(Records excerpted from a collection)

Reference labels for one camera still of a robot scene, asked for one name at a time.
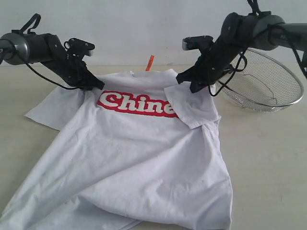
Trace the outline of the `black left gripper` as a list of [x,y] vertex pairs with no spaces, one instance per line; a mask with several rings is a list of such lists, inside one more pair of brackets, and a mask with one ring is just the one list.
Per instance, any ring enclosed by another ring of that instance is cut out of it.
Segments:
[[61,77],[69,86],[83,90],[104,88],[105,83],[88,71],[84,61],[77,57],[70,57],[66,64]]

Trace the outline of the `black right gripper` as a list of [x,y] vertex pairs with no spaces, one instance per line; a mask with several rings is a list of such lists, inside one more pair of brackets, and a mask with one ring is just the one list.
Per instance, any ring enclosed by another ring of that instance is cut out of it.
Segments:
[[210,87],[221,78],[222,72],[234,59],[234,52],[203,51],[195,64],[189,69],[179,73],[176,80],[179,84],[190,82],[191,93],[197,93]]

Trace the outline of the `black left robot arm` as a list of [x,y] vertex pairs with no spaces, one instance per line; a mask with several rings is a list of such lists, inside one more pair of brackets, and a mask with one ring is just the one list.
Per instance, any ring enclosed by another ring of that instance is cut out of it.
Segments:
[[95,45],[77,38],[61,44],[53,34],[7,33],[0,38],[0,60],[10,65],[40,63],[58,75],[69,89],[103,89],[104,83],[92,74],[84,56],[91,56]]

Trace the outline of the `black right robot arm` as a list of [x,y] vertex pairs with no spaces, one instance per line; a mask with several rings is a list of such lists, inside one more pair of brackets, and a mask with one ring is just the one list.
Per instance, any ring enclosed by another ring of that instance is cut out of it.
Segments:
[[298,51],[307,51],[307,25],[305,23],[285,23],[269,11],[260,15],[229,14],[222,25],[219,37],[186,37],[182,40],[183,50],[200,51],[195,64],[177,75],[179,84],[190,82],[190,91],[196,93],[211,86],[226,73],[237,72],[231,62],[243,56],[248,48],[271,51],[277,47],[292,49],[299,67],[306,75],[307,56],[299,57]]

* * *

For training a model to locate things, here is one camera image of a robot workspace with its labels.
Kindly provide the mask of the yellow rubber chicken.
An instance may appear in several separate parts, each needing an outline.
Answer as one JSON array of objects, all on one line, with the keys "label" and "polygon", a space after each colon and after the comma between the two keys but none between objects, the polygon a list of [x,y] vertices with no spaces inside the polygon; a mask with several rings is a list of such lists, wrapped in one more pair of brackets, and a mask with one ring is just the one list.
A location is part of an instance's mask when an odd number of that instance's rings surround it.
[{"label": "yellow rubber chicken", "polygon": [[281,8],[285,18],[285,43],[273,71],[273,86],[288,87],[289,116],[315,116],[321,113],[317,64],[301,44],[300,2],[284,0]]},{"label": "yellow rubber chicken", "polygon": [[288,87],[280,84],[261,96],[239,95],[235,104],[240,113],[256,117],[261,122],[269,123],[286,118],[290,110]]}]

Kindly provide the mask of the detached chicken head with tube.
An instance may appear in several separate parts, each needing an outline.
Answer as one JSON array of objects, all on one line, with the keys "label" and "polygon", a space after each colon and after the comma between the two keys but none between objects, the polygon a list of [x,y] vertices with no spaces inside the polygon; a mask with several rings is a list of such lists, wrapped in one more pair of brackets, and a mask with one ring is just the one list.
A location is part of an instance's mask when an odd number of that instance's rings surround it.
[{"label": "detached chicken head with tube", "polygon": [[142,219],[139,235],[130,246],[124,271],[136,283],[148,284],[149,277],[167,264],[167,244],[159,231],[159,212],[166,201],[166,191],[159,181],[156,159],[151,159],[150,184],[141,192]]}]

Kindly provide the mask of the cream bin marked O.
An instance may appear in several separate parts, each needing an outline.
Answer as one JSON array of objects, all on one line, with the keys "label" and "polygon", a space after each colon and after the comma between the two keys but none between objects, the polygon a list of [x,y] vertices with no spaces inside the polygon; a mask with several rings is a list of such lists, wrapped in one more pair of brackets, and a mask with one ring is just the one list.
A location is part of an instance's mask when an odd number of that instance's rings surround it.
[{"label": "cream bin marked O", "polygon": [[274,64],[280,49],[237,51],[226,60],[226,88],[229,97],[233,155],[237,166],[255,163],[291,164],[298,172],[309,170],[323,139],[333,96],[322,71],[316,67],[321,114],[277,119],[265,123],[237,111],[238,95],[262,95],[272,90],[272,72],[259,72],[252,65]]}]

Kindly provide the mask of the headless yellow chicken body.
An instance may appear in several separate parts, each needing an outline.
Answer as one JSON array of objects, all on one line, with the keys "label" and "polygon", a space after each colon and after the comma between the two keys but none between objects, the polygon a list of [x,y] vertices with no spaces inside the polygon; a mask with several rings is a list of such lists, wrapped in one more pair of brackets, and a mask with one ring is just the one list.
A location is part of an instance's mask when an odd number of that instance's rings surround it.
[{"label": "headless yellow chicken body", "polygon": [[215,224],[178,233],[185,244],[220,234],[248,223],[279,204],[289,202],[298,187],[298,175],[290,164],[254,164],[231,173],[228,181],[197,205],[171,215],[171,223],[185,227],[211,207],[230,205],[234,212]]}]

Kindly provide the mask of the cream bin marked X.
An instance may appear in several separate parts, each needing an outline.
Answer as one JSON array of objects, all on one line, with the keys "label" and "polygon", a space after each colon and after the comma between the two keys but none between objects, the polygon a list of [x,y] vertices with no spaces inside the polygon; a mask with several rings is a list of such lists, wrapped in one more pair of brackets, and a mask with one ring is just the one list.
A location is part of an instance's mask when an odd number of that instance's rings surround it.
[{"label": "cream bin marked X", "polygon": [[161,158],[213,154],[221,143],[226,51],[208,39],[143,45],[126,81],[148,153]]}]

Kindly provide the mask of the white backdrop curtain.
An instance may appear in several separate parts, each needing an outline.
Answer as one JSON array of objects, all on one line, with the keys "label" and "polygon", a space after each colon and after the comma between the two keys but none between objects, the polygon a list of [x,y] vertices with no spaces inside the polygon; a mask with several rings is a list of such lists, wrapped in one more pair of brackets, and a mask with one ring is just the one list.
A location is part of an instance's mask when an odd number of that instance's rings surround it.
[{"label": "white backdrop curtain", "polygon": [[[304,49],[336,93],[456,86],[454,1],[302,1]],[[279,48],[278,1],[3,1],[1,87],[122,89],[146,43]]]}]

---

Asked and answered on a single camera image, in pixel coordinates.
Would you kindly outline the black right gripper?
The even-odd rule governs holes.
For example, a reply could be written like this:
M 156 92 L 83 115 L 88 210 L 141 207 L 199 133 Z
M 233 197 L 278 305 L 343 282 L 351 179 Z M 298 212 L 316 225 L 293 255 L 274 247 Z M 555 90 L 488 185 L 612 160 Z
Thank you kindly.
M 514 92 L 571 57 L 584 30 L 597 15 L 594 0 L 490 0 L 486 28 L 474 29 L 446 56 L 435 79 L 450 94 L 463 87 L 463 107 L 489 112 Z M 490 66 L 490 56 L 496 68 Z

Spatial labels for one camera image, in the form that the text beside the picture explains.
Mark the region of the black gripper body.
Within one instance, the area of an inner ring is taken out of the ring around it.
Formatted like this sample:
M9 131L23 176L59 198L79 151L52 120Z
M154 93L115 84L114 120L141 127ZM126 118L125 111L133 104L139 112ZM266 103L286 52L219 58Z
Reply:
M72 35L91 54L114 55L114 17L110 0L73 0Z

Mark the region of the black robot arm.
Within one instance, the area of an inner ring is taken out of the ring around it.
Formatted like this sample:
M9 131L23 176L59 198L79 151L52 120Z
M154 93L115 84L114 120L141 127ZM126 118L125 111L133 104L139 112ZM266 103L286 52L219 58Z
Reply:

### Problem details
In the records above, find every line that contains the word "camera" and copy it.

### Written solution
Reference labels for one camera still of a robot scene, asked for one name at a time.
For training a model to locate things, here is one camera image of a robot workspace with its labels.
Asked and answered on a single camera image, in pixel coordinates.
Spatial labels for one camera image, in the form that the text beside the picture explains.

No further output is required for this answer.